California’s Legislative Goals
The Legislative goals are clearly stated in the Bill Text, thus providing a roadmap for smart lawyers who will file the new lawsuits. California legislators found “noncompete clauses in employment contracts” so common in the United States, that one in five of all workers nationwide, approximately 30 million people, are currently subject to such void clauses. “Employers who pursue frivolous noncompete litigation has (sic) a chilling effect on employee mobility.” (Bill Text.)
Further, the Legislature found through empirical research that “the harm of noncompete clauses and other contract clauses involving restraint of trade to pursue one’s profession has been accelerating” in the last two decades and is “associated with suppressed wages and exacerbated racial and gender pay gaps, as well as reduced entrepreneurship, job growth, firm entry, and innovation.” (Id.)
The Nation Is Working Remotely
As of 2023, 12.7% of full-time employees work from home, while 28.2% work a hybrid model, illustrating the rapid normalization of remote work environments. More than 4.7 million people work remotely at least half the time in the United States, and 70% of the workforce is expected to work from home at least five days a month by 2025. Another 37% of Americans will be working from home full-time by 2025. (Multiple Google searches.) The Bureau of Labor Statistics found that 27% of the U.S. workforce worked remotely as of mid-2022, but some academic surveys say the figure is closer to 50%. (“How many Americans are really working remotely?” by Dylan Walsh, MIT Management Sloan School, 2023.) This is a significant pool of potential litigants from all over the country.
“[T]he market for talent has become national and remote work has grown,” thus forcing California employers to “increasingly face the challenge of employers outside of California attempting to prevent the hiring of former employees.” (Bill Text.)
California has thus expressly declared that its “public policy against restraint of trade law trumps other state laws when an employee seeks employment in California, even if the employee had signed the contractual restraint while living outside of California and working for a non-California employer.” (Bill Text.) It is difficult to imagine that any other state could articulate an equally compelling interest in enforcing noncompete clauses signed in their states, when the real issue is the enforceability of those same clauses by employees seeking work from California employers.

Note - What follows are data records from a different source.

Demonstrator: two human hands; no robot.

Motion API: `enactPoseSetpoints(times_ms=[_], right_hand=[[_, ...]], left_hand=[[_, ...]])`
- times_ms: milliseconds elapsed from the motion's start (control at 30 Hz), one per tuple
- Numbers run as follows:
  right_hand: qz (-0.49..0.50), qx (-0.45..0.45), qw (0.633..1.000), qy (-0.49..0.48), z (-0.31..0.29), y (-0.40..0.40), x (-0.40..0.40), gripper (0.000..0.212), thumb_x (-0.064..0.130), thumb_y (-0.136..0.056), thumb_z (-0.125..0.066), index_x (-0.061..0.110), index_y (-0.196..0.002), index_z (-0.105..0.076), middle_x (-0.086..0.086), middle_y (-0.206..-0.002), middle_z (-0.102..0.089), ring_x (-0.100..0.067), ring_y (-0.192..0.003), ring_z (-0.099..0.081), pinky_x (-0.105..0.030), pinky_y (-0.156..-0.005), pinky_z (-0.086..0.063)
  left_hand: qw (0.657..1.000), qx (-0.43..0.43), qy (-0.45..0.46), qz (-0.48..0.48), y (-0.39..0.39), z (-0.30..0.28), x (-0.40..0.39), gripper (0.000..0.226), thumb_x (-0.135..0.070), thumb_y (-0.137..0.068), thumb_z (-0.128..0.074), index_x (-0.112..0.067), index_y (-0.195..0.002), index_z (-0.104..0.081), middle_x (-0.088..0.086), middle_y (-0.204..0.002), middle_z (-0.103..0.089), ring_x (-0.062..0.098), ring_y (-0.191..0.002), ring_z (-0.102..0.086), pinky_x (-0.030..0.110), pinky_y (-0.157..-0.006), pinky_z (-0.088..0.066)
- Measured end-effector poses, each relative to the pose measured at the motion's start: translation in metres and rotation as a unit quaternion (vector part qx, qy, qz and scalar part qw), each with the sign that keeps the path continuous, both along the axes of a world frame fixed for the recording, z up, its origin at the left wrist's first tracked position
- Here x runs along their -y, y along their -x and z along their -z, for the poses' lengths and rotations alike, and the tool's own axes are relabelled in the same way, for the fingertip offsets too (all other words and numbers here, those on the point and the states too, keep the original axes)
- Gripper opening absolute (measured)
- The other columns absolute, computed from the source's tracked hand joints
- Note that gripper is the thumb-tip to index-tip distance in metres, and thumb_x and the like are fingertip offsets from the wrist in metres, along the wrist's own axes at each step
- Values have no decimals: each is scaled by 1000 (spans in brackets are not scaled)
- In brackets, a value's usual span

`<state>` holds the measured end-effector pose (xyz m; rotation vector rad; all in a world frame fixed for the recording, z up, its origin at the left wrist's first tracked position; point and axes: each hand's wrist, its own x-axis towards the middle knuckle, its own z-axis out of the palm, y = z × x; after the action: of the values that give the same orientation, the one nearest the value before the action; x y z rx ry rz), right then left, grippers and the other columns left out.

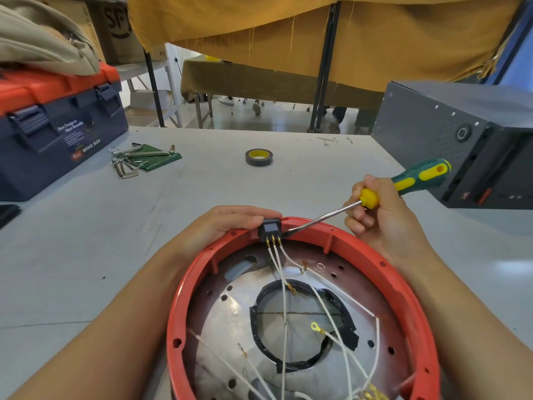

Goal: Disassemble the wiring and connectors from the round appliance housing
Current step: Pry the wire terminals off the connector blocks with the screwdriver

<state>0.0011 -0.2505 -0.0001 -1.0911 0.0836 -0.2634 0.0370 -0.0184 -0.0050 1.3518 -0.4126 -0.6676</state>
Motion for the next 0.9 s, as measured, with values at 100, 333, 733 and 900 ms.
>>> enactPoseSetpoints(times_ms=[100,333,733,900], right_hand=[[14,8,1000,16,0,2,-1,46,18,-96,-42,12,-52,-53,0,-42,-35,-7,-36,-26,-16,-35,-31],[8,22,999,47,-2,3,-2,49,18,-98,-41,13,-51,-56,-1,-42,-37,-7,-36,-29,-17,-38,-36],[-46,-18,999,-3,5,-5,-3,51,24,-96,-42,15,-48,-55,2,-40,-31,-7,-36,-27,-17,-36,-32],[-32,-9,999,2,3,-2,-6,46,22,-96,-45,12,-52,-53,1,-39,-32,-7,-34,-26,-17,-35,-34]], left_hand=[[1000,-5,6,-2,0,1,0,37,-12,-79,-54,-3,-113,-67,19,-111,-68,28,-100,-67,24,-75,-54],[1000,0,1,-2,0,0,0,38,-12,-79,-53,-2,-115,-65,20,-111,-68,28,-100,-67,24,-75,-54],[1000,12,-9,-5,-1,1,1,38,-14,-79,-54,-3,-114,-65,19,-110,-68,28,-100,-67,24,-76,-54],[1000,17,-12,9,-2,0,0,39,-14,-79,-53,-3,-115,-64,18,-111,-68,27,-100,-67,23,-76,-54]])
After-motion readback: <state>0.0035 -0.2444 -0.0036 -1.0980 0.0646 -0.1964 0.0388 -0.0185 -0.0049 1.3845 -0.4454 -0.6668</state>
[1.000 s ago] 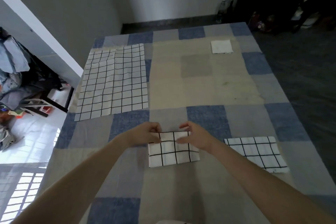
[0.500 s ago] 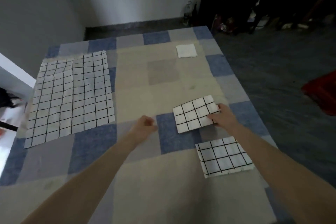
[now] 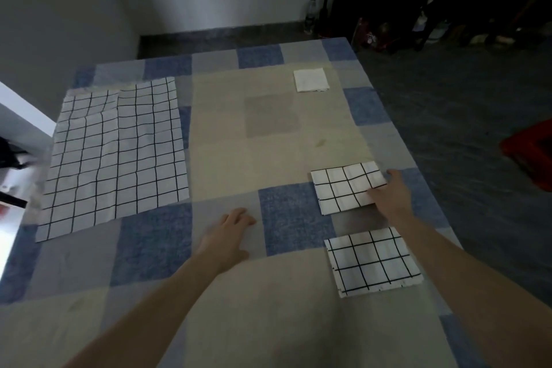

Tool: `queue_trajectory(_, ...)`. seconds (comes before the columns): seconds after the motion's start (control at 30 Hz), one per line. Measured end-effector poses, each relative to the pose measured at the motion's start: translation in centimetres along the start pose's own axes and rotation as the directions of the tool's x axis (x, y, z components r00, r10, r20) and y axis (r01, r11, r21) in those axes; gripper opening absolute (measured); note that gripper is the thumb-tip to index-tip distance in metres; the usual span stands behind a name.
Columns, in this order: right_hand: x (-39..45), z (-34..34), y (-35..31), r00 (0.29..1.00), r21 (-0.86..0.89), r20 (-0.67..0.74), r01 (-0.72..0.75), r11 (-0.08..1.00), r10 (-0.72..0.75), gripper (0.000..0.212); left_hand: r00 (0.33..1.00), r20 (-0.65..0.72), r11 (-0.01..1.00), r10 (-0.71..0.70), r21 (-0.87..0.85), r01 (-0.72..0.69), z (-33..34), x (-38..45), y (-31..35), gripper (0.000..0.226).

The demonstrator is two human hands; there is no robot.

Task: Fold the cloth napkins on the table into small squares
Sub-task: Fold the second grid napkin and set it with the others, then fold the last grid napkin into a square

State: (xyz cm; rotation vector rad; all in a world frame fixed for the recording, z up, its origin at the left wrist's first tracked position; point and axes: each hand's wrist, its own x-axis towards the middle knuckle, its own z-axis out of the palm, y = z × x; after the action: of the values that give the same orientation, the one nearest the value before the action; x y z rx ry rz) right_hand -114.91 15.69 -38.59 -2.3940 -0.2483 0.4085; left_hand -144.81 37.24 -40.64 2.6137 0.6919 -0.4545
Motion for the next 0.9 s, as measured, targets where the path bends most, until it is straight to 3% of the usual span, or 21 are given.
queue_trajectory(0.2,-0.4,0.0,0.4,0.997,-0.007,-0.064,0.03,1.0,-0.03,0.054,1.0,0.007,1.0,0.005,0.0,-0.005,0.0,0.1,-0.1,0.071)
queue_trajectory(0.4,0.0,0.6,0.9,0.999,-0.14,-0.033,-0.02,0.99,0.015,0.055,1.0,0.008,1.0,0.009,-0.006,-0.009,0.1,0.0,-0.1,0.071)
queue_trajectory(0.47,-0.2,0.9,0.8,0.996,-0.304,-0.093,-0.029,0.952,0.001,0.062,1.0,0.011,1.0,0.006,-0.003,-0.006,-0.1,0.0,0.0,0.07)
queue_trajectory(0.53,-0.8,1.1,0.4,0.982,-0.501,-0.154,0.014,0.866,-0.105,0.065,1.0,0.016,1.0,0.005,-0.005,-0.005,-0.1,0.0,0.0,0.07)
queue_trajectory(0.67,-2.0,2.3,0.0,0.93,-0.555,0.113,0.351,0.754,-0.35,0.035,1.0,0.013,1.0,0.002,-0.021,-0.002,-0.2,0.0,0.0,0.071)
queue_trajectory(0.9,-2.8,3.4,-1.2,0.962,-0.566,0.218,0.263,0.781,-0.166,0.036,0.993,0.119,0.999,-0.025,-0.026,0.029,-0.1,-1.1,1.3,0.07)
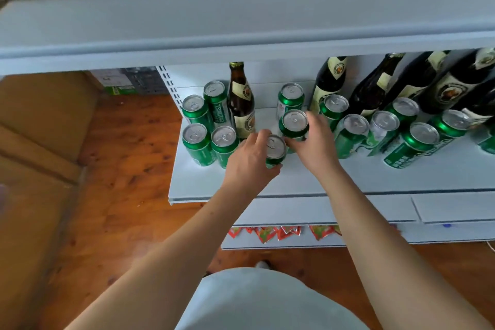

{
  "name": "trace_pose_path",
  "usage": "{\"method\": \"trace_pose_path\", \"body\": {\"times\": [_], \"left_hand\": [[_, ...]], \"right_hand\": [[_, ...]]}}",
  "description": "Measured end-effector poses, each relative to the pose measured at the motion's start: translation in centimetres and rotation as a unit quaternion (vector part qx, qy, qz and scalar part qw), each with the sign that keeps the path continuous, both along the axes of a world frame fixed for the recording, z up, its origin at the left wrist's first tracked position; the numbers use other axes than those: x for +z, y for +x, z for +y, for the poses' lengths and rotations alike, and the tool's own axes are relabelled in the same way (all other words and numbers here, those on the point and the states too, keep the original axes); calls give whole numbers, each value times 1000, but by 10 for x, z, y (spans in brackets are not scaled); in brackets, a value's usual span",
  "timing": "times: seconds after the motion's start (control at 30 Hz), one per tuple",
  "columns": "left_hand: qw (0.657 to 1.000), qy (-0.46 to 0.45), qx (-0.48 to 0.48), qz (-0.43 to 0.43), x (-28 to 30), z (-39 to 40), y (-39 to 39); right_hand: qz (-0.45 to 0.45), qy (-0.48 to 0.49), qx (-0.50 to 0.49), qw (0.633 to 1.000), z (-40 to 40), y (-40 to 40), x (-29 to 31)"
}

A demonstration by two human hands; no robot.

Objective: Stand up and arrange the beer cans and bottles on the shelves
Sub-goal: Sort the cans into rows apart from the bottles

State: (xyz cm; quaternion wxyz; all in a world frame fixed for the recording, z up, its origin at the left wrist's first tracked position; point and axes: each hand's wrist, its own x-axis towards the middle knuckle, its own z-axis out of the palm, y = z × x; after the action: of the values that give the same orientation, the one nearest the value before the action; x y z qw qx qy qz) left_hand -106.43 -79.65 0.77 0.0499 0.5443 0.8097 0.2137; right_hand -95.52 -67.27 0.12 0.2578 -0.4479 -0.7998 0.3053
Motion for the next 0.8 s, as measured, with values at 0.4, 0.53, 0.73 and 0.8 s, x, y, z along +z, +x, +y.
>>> {"method": "trace_pose_path", "body": {"times": [0.4, 0.53, 0.73, 0.8], "left_hand": [[982, -29, 60, 179, -9, -9, -22], [983, -10, 60, 175, -9, -19, -28], [988, 3, 130, 84, -5, -30, -43], [987, 12, 145, 62, -1, -29, -42]], "right_hand": [[-41, 58, 97, 993, 15, -66, 43], [-31, 27, 119, 992, 8, -110, 73], [-6, 28, 107, 994, 8, -128, 70], [82, -10, 57, 995, 4, -110, 67]]}}
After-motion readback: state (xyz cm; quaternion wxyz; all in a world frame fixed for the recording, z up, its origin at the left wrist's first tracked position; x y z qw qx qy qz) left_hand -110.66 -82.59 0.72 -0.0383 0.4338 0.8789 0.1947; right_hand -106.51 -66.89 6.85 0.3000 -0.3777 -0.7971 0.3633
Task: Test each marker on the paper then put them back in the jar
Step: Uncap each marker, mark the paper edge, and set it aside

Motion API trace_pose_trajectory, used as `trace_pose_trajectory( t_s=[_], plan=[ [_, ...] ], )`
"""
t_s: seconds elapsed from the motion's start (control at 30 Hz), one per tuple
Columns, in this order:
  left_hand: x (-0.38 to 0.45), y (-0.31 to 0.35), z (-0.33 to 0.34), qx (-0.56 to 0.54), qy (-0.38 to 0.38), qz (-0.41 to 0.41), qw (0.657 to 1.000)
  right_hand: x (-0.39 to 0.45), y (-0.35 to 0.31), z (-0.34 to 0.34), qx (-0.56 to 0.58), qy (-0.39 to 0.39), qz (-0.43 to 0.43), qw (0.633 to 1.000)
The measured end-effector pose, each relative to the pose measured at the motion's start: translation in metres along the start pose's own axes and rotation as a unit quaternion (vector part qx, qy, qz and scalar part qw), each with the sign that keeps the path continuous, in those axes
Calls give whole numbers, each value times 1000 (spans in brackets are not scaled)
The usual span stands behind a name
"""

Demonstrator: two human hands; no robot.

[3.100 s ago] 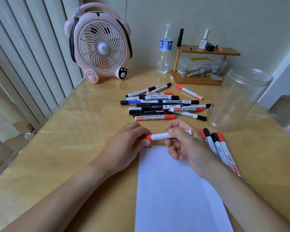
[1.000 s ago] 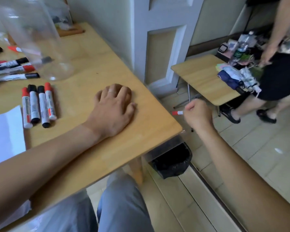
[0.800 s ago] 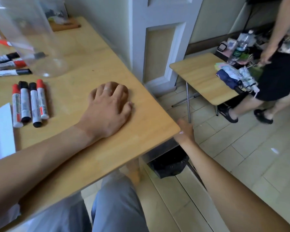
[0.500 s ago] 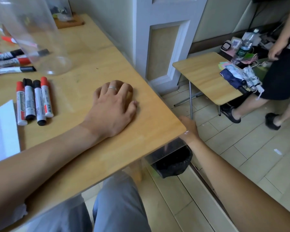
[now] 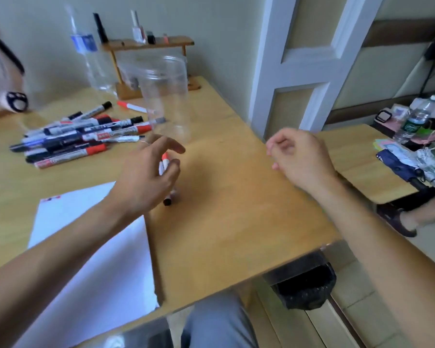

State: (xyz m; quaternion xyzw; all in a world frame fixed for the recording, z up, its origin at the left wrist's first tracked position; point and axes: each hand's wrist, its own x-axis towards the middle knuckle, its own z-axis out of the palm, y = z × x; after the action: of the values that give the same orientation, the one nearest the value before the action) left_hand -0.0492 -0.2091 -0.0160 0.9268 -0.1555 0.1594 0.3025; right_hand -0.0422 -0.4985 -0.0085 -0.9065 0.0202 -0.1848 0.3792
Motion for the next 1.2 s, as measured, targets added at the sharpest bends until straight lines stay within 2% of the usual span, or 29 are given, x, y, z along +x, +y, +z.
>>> trace_pose_trajectory(
  t_s=[0.13,0.23,0.43,0.53,0.7,1.03,1.1,1.2],
  plan=[
    [-19,-53,-39,44,36,-37,998,-17,-87,88,63,-60,-125,988],
    [-37,-98,-67,49,74,-69,994,-27,-138,150,81,-106,-181,974],
    [-66,-193,-113,63,126,-165,976,-17,-188,243,35,-162,-206,964],
    [-72,-214,-115,51,136,-188,971,-6,-197,274,-9,-167,-203,965],
    [-70,-220,-109,67,114,-143,981,14,-211,307,-63,-142,-247,956],
    [-74,-221,-114,4,124,-165,979,15,-216,319,-173,-110,-347,915],
    [-74,-219,-116,0,127,-161,979,10,-218,308,-142,-112,-336,924],
    [-75,-212,-117,-16,112,-113,987,-7,-225,287,47,-132,-229,963]
  ],
)
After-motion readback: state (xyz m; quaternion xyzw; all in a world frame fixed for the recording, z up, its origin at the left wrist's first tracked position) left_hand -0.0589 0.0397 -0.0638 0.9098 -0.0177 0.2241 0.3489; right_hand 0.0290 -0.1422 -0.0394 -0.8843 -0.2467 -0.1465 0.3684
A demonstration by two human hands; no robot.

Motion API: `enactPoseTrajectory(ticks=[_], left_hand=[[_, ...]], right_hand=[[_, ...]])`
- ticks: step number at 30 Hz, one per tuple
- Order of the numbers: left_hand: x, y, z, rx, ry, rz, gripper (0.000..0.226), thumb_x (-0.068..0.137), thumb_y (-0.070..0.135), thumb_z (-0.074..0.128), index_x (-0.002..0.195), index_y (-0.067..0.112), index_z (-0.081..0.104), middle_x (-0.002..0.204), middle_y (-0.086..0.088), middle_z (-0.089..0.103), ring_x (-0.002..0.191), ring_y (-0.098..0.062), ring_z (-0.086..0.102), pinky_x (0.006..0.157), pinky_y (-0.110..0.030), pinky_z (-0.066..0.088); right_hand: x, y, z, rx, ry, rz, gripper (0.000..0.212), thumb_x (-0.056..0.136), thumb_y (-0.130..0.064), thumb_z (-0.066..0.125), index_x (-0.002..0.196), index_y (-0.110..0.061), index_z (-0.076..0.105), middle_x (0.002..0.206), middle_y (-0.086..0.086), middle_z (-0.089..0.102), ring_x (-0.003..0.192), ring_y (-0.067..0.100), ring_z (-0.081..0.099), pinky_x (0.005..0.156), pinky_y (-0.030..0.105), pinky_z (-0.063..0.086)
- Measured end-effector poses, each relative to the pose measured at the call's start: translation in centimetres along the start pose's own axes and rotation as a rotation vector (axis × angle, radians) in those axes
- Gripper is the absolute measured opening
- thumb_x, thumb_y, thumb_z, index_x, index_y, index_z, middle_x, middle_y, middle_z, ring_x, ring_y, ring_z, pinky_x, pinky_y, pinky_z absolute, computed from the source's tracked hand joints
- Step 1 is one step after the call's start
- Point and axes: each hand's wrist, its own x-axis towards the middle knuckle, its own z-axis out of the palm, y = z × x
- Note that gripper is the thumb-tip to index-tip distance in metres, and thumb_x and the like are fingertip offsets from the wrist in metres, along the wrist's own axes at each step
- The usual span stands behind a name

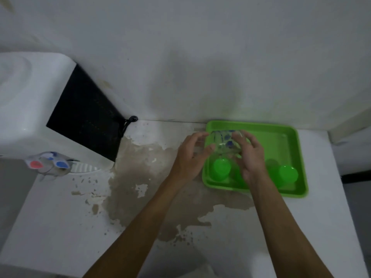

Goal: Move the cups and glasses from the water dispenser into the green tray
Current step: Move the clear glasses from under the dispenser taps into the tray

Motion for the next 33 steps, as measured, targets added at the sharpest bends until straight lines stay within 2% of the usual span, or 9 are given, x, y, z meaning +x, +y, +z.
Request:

What could be a more fundamental public policy than California’s right to seek highly qualified workers from a national pool to perform much needed services for California employers? Some observers believe that there is a national push to prohibit noncompete agreements and other restrictive covenants in employment agreements. California remains at the forefront of this push.
The impact of S.B. 699 will be felt most acutely by California’s tech giant employers, such as Apple, Cisco Systems, Intuit, Oracle, Uber and Hewlett Packard Enterprise. But start-ups will be impacted as well. The civil suit floodgates against noncompete agreements may open in 2024.